- **Directions**:
Copy exactly the run of lines that begins at the line with "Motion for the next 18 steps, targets" and ends at the final line of the entries.

Data entries:
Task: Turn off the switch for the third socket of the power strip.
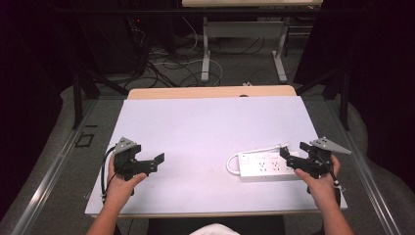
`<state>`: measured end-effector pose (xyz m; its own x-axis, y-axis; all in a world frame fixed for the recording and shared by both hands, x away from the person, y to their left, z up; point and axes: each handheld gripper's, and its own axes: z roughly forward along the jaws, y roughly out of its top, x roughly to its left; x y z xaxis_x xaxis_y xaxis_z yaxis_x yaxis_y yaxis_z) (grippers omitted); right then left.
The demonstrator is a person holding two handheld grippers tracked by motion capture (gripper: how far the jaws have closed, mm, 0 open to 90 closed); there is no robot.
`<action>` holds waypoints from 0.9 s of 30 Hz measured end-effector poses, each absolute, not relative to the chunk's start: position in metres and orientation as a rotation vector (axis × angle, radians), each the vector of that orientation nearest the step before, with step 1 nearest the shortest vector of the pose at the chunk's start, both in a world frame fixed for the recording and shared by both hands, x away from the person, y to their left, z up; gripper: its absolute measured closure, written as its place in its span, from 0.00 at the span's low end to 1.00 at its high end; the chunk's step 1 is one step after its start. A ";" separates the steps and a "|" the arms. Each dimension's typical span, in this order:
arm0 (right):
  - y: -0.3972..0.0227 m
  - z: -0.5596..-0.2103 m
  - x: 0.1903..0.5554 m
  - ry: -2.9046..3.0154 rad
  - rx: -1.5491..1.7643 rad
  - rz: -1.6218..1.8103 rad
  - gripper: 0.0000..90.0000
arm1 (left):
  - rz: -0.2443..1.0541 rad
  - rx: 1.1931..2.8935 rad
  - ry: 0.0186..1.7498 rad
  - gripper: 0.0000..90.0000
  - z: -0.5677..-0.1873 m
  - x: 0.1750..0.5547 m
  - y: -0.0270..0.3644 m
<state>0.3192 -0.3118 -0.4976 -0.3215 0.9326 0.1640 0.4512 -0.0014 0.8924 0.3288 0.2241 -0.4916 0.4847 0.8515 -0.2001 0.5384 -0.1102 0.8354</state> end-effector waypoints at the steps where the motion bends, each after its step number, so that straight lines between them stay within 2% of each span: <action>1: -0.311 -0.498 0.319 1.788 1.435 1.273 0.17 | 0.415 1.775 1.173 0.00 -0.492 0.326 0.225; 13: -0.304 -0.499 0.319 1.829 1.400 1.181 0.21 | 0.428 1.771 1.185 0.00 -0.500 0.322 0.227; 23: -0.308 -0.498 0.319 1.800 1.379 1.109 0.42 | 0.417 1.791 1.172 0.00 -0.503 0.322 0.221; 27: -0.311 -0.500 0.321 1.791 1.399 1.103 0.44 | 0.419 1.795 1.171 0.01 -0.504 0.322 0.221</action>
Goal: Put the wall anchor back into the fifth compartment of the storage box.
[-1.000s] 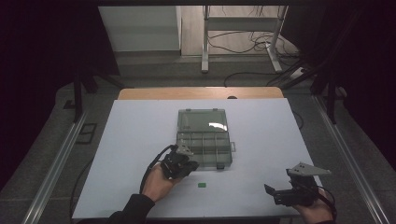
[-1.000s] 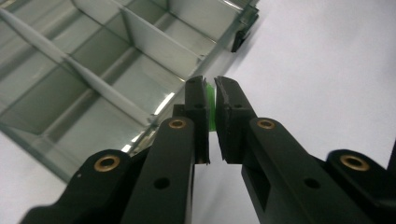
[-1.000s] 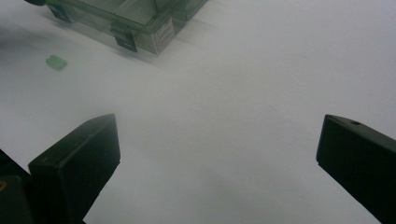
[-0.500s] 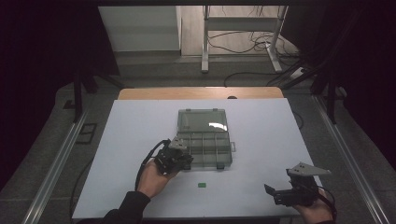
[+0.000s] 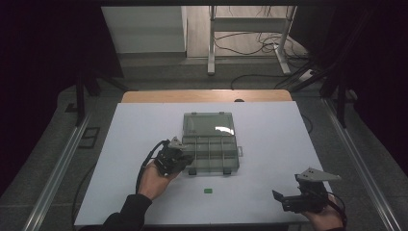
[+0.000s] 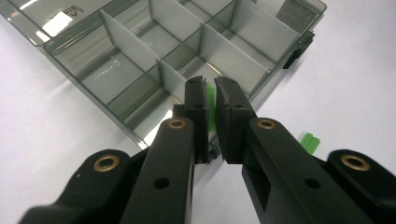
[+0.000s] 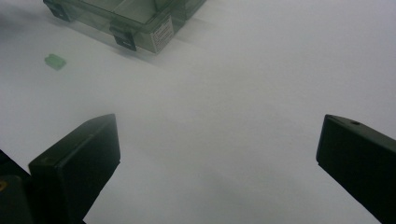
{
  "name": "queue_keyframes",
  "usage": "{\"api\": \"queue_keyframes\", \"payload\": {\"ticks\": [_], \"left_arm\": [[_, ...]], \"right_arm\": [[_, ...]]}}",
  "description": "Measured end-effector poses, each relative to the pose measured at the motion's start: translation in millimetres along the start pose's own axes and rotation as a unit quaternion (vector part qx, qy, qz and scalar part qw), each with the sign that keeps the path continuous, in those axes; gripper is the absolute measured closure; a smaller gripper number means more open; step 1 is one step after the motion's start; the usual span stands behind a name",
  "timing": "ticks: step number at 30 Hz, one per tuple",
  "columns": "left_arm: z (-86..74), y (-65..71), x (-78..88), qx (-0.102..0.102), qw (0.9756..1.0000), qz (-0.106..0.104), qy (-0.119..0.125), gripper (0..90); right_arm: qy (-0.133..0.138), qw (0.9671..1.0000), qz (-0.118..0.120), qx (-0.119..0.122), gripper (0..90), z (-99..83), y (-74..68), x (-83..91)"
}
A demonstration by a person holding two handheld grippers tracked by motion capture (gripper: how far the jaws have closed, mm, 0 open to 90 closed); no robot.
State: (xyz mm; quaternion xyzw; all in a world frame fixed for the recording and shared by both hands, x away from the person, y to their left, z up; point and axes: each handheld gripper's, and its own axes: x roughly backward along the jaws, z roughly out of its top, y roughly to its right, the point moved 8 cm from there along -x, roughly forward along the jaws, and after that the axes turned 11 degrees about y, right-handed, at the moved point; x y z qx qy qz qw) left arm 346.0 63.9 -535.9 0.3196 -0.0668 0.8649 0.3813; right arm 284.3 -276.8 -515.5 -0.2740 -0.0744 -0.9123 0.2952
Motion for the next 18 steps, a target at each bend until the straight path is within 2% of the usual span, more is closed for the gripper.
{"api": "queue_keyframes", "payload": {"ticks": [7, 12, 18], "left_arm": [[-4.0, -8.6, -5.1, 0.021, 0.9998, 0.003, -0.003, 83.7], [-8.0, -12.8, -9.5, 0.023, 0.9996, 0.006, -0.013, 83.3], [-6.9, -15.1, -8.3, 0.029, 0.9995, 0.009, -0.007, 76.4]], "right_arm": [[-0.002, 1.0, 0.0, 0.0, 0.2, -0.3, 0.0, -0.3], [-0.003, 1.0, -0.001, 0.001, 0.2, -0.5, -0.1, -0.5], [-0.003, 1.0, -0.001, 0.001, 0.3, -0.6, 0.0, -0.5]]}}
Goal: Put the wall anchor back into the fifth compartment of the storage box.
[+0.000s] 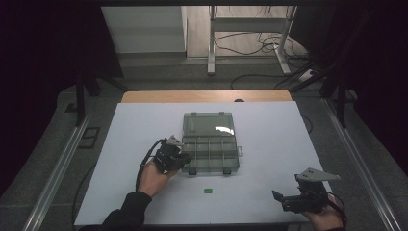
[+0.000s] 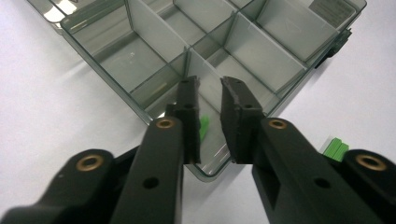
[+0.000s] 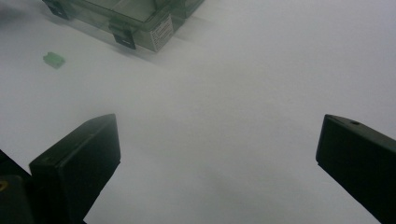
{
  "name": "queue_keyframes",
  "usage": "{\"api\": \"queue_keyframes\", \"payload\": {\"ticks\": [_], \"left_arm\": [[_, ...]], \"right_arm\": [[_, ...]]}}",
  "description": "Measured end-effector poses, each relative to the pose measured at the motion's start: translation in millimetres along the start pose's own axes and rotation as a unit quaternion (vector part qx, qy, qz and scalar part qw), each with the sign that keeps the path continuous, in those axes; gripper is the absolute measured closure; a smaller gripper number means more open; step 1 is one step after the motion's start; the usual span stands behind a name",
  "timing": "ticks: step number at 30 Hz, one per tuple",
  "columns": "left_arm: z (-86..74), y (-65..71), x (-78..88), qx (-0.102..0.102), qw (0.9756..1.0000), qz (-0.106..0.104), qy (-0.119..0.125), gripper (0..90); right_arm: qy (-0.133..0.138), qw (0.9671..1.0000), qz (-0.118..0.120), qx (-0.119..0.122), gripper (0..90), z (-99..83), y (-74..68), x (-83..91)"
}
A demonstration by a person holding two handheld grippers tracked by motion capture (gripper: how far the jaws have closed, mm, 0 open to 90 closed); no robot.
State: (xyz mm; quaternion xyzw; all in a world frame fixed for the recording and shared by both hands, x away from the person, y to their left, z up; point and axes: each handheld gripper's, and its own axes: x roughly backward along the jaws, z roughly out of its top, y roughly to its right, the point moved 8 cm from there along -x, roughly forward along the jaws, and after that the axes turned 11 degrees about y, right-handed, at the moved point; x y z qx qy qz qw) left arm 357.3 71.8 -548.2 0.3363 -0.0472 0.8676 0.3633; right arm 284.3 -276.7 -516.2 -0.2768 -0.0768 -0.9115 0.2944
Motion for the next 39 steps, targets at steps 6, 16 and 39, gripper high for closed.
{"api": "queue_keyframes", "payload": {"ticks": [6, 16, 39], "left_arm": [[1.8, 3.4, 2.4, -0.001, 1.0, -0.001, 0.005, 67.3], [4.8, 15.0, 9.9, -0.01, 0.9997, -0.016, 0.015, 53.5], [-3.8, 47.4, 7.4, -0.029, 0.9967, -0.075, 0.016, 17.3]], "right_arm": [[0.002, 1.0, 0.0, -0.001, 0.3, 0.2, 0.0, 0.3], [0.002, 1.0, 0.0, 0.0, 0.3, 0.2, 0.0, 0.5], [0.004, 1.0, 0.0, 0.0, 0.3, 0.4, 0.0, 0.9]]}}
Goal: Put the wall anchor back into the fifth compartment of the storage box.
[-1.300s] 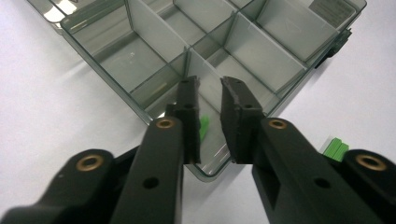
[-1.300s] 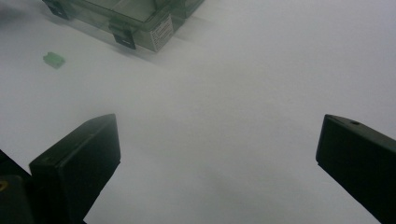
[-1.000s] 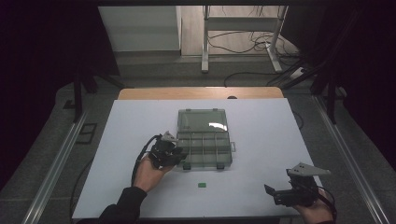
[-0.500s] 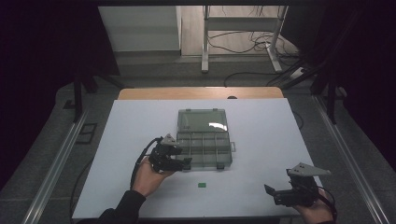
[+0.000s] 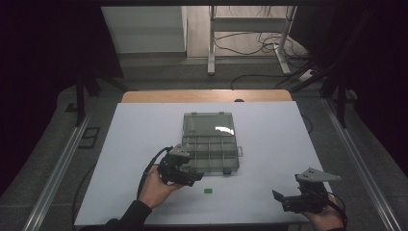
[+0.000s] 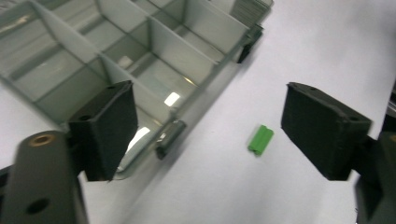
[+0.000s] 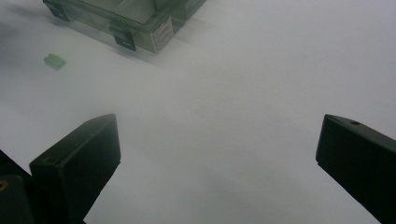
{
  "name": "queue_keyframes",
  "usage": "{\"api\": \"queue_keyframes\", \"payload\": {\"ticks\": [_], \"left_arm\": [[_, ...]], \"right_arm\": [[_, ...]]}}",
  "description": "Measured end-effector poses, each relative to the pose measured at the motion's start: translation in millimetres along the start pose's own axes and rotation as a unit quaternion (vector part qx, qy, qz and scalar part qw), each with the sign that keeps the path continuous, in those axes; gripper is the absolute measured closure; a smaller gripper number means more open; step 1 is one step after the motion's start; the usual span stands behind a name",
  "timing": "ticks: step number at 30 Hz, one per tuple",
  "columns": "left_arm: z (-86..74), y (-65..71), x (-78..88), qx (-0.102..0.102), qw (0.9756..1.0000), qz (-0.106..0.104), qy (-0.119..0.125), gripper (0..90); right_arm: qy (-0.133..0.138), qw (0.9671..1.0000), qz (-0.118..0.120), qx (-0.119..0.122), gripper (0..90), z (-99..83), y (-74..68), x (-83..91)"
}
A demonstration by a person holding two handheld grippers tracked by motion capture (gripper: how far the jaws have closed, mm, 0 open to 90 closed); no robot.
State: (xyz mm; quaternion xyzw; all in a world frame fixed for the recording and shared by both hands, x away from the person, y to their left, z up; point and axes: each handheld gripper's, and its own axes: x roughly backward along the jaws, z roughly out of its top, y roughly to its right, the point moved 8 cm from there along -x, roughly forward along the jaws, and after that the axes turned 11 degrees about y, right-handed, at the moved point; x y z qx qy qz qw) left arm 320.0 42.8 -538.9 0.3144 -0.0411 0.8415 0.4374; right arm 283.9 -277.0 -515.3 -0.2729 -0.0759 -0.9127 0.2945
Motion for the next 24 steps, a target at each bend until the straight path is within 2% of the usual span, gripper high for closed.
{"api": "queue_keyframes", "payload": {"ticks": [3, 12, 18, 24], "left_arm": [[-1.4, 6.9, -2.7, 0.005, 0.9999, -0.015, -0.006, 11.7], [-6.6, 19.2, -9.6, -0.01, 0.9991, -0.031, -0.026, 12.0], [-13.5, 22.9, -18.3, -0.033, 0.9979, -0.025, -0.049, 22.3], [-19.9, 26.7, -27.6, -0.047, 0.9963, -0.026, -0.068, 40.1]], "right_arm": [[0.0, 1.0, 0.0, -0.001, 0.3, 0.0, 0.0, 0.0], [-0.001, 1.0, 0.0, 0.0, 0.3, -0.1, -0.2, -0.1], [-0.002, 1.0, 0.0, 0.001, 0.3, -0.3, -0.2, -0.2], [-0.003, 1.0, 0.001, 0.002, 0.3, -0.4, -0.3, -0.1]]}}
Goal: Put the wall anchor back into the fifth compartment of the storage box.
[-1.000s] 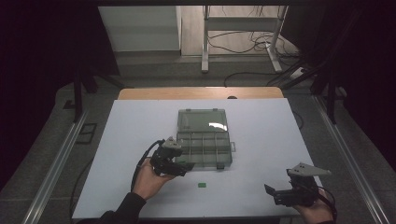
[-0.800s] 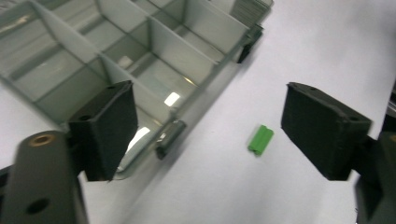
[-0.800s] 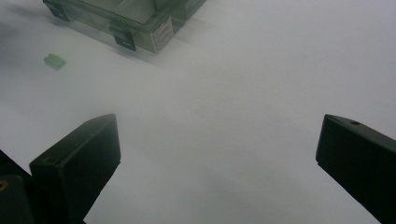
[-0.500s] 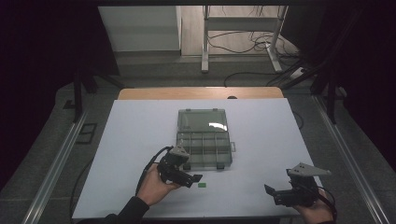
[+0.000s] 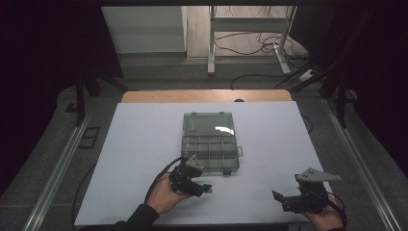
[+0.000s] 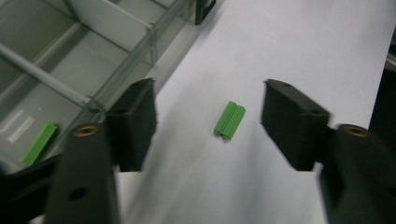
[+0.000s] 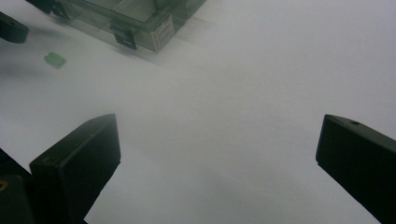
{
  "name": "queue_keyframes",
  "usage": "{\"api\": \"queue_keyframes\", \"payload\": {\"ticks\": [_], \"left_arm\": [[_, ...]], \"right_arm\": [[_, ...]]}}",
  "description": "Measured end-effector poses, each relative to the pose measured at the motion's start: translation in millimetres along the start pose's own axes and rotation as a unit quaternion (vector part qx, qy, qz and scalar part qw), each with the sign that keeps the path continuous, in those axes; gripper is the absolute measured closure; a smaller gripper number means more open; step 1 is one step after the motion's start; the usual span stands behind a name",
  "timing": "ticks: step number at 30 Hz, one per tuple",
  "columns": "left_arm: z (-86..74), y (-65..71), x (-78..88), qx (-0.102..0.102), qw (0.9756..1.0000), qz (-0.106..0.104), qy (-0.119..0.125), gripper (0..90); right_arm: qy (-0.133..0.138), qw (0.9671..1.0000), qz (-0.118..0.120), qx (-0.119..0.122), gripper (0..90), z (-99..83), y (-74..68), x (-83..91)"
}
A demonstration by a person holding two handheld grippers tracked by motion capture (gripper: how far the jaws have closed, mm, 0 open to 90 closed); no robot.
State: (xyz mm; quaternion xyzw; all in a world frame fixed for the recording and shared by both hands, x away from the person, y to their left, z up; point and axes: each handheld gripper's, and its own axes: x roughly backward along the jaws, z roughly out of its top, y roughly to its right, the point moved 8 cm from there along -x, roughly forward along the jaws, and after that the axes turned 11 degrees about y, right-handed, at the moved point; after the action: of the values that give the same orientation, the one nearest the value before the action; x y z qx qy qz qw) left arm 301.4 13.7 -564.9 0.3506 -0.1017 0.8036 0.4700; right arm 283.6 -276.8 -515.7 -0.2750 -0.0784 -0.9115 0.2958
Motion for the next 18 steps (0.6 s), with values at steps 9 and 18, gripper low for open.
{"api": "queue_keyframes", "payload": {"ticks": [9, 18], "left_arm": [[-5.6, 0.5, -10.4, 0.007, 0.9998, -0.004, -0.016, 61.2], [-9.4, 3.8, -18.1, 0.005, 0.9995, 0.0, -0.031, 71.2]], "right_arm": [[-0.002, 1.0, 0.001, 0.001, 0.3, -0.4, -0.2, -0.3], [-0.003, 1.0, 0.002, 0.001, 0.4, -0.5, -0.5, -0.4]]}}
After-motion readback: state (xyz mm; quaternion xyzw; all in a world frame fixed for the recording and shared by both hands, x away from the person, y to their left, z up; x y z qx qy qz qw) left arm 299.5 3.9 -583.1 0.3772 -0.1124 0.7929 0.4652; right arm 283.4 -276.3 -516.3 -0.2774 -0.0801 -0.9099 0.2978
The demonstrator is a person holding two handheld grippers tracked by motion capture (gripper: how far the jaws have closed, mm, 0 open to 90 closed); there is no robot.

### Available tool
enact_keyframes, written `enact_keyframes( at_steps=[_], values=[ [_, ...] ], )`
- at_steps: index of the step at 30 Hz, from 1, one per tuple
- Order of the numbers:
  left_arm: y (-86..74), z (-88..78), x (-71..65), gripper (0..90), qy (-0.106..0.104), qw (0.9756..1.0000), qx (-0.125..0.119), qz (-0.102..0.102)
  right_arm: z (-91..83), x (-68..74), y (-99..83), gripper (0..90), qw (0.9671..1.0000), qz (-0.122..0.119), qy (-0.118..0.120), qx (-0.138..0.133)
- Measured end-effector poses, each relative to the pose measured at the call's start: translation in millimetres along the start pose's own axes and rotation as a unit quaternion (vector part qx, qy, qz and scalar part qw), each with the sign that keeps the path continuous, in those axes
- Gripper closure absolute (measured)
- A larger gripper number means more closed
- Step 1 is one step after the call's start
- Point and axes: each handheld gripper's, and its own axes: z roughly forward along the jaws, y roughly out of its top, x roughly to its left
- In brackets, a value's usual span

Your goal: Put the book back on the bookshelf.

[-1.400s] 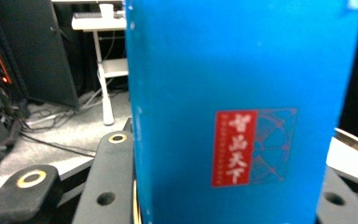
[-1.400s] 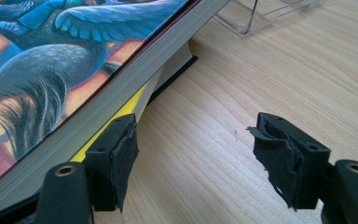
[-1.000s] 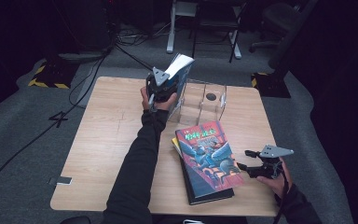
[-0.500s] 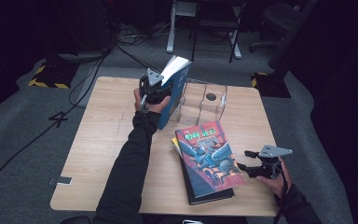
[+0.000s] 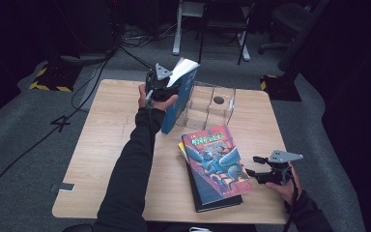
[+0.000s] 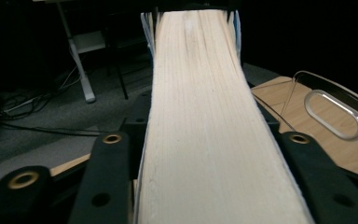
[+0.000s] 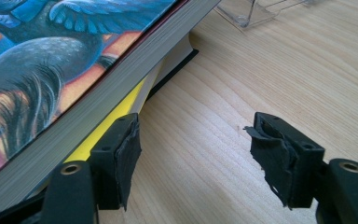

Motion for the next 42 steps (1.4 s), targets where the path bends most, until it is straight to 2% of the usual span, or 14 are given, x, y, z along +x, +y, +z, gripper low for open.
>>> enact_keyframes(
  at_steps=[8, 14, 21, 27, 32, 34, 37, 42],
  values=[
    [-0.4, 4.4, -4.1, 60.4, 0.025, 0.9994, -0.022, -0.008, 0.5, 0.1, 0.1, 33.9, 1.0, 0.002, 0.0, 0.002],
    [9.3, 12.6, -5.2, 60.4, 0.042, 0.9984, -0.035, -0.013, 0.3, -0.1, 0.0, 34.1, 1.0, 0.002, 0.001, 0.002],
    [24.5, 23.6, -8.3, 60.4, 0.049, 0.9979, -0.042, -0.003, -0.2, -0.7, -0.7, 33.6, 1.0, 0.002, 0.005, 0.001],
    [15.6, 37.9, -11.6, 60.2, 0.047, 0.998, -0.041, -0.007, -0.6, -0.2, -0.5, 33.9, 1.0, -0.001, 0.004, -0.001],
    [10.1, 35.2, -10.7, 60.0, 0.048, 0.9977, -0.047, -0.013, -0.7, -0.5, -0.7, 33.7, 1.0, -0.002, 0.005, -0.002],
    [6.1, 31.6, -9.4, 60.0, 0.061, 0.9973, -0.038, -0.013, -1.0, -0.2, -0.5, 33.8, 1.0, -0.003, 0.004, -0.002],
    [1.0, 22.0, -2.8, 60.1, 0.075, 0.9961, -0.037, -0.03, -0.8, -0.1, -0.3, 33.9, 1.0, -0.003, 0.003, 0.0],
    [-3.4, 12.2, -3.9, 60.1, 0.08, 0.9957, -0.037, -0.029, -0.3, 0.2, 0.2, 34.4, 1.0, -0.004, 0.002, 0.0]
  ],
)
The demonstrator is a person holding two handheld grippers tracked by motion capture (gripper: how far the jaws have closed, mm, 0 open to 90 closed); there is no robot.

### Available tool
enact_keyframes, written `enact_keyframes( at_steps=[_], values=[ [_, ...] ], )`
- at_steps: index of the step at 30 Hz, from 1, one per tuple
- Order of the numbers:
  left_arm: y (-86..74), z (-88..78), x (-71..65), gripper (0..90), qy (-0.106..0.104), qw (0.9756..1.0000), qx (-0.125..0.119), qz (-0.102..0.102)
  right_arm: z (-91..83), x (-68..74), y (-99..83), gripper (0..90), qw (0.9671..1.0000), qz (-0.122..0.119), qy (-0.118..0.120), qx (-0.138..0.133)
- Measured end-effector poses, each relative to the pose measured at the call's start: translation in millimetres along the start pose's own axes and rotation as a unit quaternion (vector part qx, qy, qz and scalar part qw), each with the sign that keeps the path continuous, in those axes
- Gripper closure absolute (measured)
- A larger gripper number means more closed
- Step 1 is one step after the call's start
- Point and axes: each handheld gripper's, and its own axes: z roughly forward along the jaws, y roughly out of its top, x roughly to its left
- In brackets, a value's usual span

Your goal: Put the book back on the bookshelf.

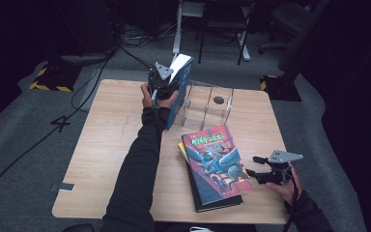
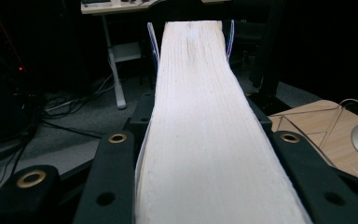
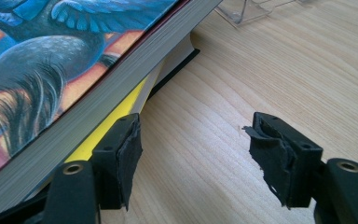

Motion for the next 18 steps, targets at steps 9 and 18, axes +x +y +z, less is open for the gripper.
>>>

- **Answer below**:
Motion for the next 18 steps, targets at steps 9 and 18, axes +x +y +z, less is open for the gripper.
>>>

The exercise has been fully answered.